### EXCERPTED RECORDS
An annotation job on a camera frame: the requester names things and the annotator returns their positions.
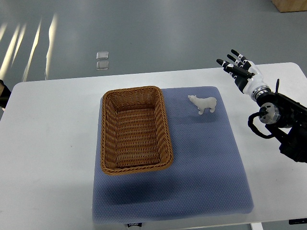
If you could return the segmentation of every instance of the robotic arm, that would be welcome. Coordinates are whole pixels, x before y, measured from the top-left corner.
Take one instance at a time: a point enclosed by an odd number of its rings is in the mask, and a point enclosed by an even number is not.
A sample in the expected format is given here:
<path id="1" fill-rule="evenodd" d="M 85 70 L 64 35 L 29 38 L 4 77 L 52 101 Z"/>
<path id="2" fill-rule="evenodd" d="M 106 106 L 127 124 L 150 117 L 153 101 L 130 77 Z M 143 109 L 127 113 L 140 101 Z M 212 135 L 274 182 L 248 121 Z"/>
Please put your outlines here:
<path id="1" fill-rule="evenodd" d="M 236 56 L 227 55 L 234 62 L 217 59 L 224 71 L 229 73 L 235 80 L 239 90 L 248 94 L 260 107 L 259 112 L 248 118 L 248 126 L 258 136 L 269 139 L 276 138 L 281 143 L 279 150 L 282 154 L 296 162 L 307 163 L 307 108 L 295 102 L 289 97 L 278 93 L 279 79 L 276 83 L 276 90 L 272 92 L 269 86 L 263 82 L 263 75 L 256 65 L 246 59 L 242 54 L 231 50 Z M 261 133 L 253 124 L 255 117 L 271 133 Z M 291 128 L 288 134 L 280 128 Z"/>

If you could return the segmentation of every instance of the gray floor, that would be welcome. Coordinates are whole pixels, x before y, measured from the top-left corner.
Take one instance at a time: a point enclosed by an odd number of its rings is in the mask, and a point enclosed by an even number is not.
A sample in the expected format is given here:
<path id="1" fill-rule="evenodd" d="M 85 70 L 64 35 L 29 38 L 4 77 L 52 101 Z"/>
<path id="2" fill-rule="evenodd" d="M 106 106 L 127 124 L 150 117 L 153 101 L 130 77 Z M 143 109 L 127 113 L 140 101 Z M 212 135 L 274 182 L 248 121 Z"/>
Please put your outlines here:
<path id="1" fill-rule="evenodd" d="M 307 11 L 279 13 L 270 0 L 0 0 L 0 26 L 7 23 L 0 63 L 18 25 L 20 34 L 26 24 L 14 63 L 15 49 L 3 77 L 10 90 L 23 79 L 40 21 L 27 81 L 45 80 L 48 31 L 55 14 L 50 80 L 215 68 L 215 60 L 226 58 L 232 48 L 256 64 L 295 62 L 307 75 Z M 96 70 L 98 51 L 109 51 L 108 70 Z M 306 229 L 287 221 L 263 227 Z"/>

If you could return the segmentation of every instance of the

### WORK TO BE COMPLETED
Only the lines above that include the word "segmentation" belong in the answer; copy each one.

### EXERCISE ANSWER
If you could return the segmentation of every instance of the robotic arm, that would be welcome. Coordinates are whole pixels, x before y, measured from the top-left corner.
If you could return the segmentation of every instance of the gray floor, that would be welcome. Coordinates are whole pixels, x before y, measured from the top-left corner.
If you could return the segmentation of every instance of the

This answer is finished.